Use east and north as perpendicular legs, and label the direct route as the hypotenuse with length 13.

Use a variable for the northward distance

If the northward distance is $n$ , what expression represents the eastward distance if it is 7 greater?

Match cosine to the correct sides

Since $x$ is measured from the east direction, the side adjacent to $x$ is the eastward leg, and the hypotenuse is the 13-km direct route.

Desmos Guide

Solve for the northward distance

In Desmos, enter n^2 + (n+7)^2 = 13^2 and use the intersection/solution to find the positive value of $n$ .

Compute the eastward distance

Enter n+7 using the positive solution for $n$ .

Form the cosine ratio

Enter (n+7)/13 and simplify the fraction shown; this is $\cos x$ .

Step-by-step Explanation

Represent the legs with a variable

Let the northward distance be $n$ kilometers. Then the eastward distance is $n+7$ kilometers.

The direct route is the hypotenuse of the right triangle, so its length is 13 kilometers.

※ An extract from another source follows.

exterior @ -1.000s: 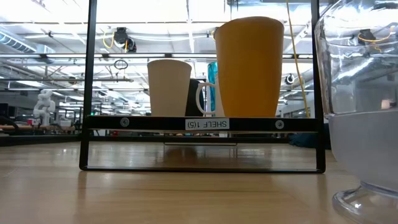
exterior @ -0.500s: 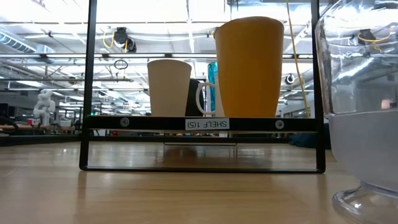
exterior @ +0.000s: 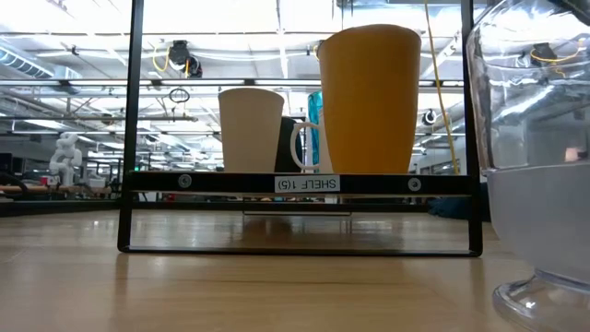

Use the Pythagorean theorem to solve for $n$

Because the legs are perpendicular,

n^2+(n+7)^2=13^2.

Expand and simplify:

2n^2+14n+49=169

2n^2+14n-120=0

Divide by 2:

n^2+7n-60=0.

Factor:

(n+12)(n-5)=0.

So $n=5$ (reject $n=-12$ since a distance can’t be negative).

Find the eastward leg

Eastward distance $=n+7=5+7=12$ kilometers.

Compute $\cos x$

Angle $x$ is measured from the east direction to the hypotenuse, so the adjacent side is the eastward leg.

\cos x=\frac{\text{adjacent}}{\text{hypotenuse}}=\frac{12}{13}.

Therefore, the correct answer is $\frac{12}{13}$ .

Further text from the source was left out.